Aceitar a dor foi mais difícil para mim. Não merecemos esse sofrimento? Talvez. Mas sentir desespero é em si uma forma de evitar o problema. “O desespero é uma forma de mostrar que ainda não processamos as emoções”, disse Woodbury.

Na oficina realizada no Brooklyn, que usou o trabalho pioneiro da ativista do luto ambiental Joanna Macy, a facilitadora, Jess Serrante, disse algo que me atingiu como um raio. “A dor que sentimos diante do que está acontecendo é o outro lado da moeda do nosso amor pelo mundo”, afirmou. “Sentimos um desespero tão profundo porque amamos o planeta profundamente.”

Canalizar a dor

Vários psicólogos me disseram que estão dizendo o mesmo aos pacientes que apresentam dificuldade para lidar com o desespero diante da ecologia: a depressão diante da crise é na verdade uma resposta saudável e razoável. Mas, enquanto cultura, tratamos a depressão como a patologia do fracasso pessoal e, enquanto indivíduos, nós a evitamos. Mas isso faz com que nos fechemos para o problema. Jess nos disse que, ao mergulhar na dor, podemos transformá-la em algo maior e restabelecer o elo com nosso eu mais profundo.

A chave é canalizá-la, por meio de atitudes cotidianas ou participando de movimentos mais amplos, e também descobrir uma maneira de enfrentá-la sem sermos controlados por ela. É aí que entra o componente espiritual — encontrar uma forma de alcançar um ponto não de aceitação tácita, mas de feroz compaixão. “Não há nada mais poderoso do que um coração partido, desde que tenhamos um recipiente espiritual para contê-lo”, reforçou Woodbury.

Comecei a tentar aprender a ter mais leveza espiritual, e recuperar a fé nas pessoas. Sentir um elo — com os outros, com nós mesmos — é um antídoto para os sentimentos difíceis que tentamos manter sob controle com distrações e a busca pelo esquecimento. Também valorizo outra coisa que Woodbury me disse: a crise pode nos obrigar a cicatrizar nosso relacionamento com o mundo natural, e não há como se desesperar com essa perspectiva.

Ainda assim, o pessimismo ecológico é duro de matar. No Brooklyn, Jess sugeriu que formássemos pares para dizer um ao outro quais razões nós tínhamos para agradecer por estarmos vivendo nesse período. “Sou grata por viver nesse período porque…”, eu disse ao meu parceiro, um homem que trabalhava no segmento corporativo de preparativos para desastres, “…as pessoas são mais conscientes do que nunca do estrago que causamos? Porque essa é a conclusão lógica daquilo que a Revolução Industrial colocou em movimento?”

“Uau”, respondeu ele.

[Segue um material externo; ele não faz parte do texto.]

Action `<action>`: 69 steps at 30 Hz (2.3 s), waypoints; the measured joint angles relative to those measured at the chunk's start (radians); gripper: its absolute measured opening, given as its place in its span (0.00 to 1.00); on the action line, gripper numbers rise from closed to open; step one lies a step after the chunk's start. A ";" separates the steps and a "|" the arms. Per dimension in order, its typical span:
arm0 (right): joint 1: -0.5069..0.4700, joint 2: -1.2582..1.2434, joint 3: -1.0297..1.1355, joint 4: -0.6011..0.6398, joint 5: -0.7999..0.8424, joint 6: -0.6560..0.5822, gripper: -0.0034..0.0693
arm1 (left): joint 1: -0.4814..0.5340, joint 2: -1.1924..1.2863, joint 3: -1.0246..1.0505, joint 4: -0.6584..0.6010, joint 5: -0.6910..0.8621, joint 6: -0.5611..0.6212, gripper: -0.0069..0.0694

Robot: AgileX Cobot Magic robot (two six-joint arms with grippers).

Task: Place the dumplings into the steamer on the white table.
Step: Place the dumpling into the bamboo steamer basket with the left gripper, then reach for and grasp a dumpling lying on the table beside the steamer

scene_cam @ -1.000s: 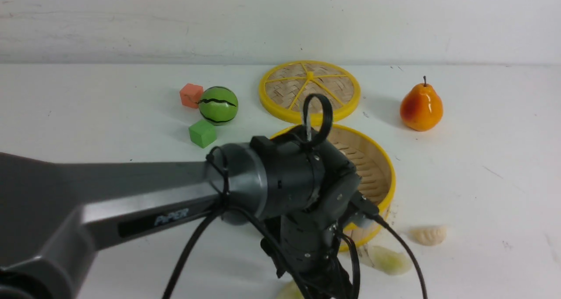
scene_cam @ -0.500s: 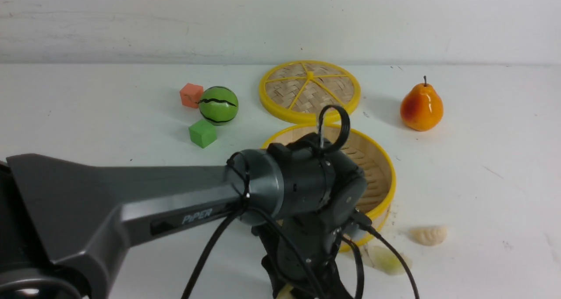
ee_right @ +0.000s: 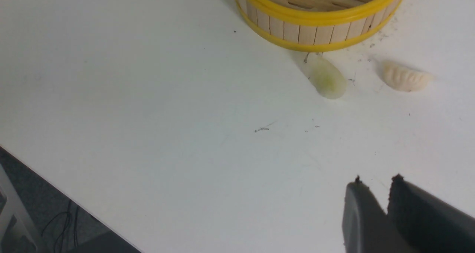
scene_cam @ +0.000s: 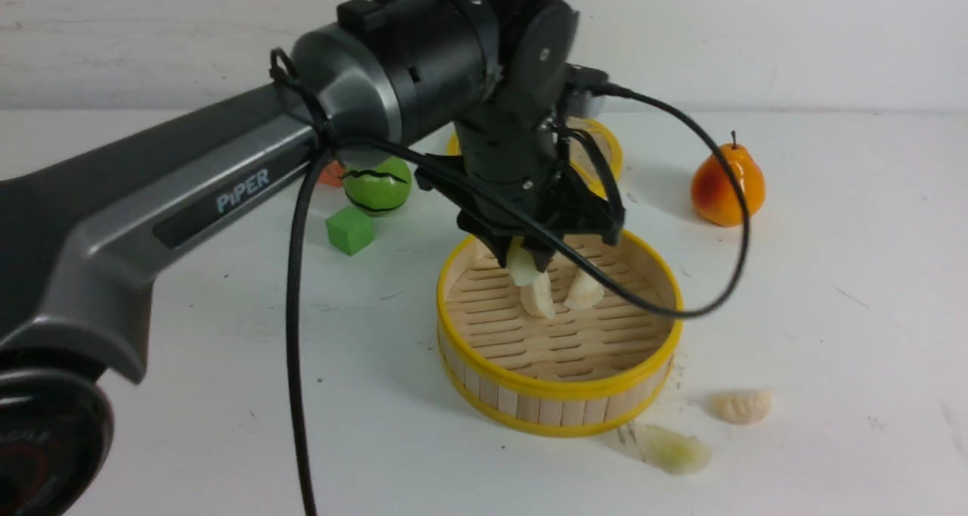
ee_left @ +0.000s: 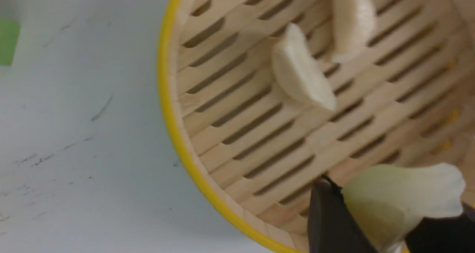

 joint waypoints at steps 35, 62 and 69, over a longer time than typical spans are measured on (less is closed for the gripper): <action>0.000 0.078 0.062 0.007 -0.159 -0.016 0.15 | 0.053 -0.069 -0.042 -0.081 0.076 0.122 0.40; 0.239 0.720 -0.228 -0.138 -0.131 -0.169 0.07 | 0.046 -1.215 1.231 -0.188 -0.152 0.163 0.07; 0.239 0.907 -0.237 -0.202 -0.199 -0.127 0.42 | 0.046 -1.288 1.243 -0.195 -0.152 0.158 0.07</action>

O colega respondeu que era grato por viver em uma época em que era possível ver lindos animais, plantas e toda uma vida selvagem que talvez não resista por muito mais tempo. Fiquei sem ar. Não tinha pensado naquilo. Algo mudou dentro de mim.

Depois, ao caminhar pela calçada escaldante, senti uma gratidão visceral por tudo aquilo que ainda existe, por aquilo que temos que defender, enquanto ainda podemos contemplar essas maravilhas.

Cara Buckley é repórter de cultura e cobre questões de preconceito e igualdade em Hollywood, participando da equipe que ganhou o prêmio Pulitzer em 2018 por reportagens a respeito do assédio sexual no ambiente de trabalho.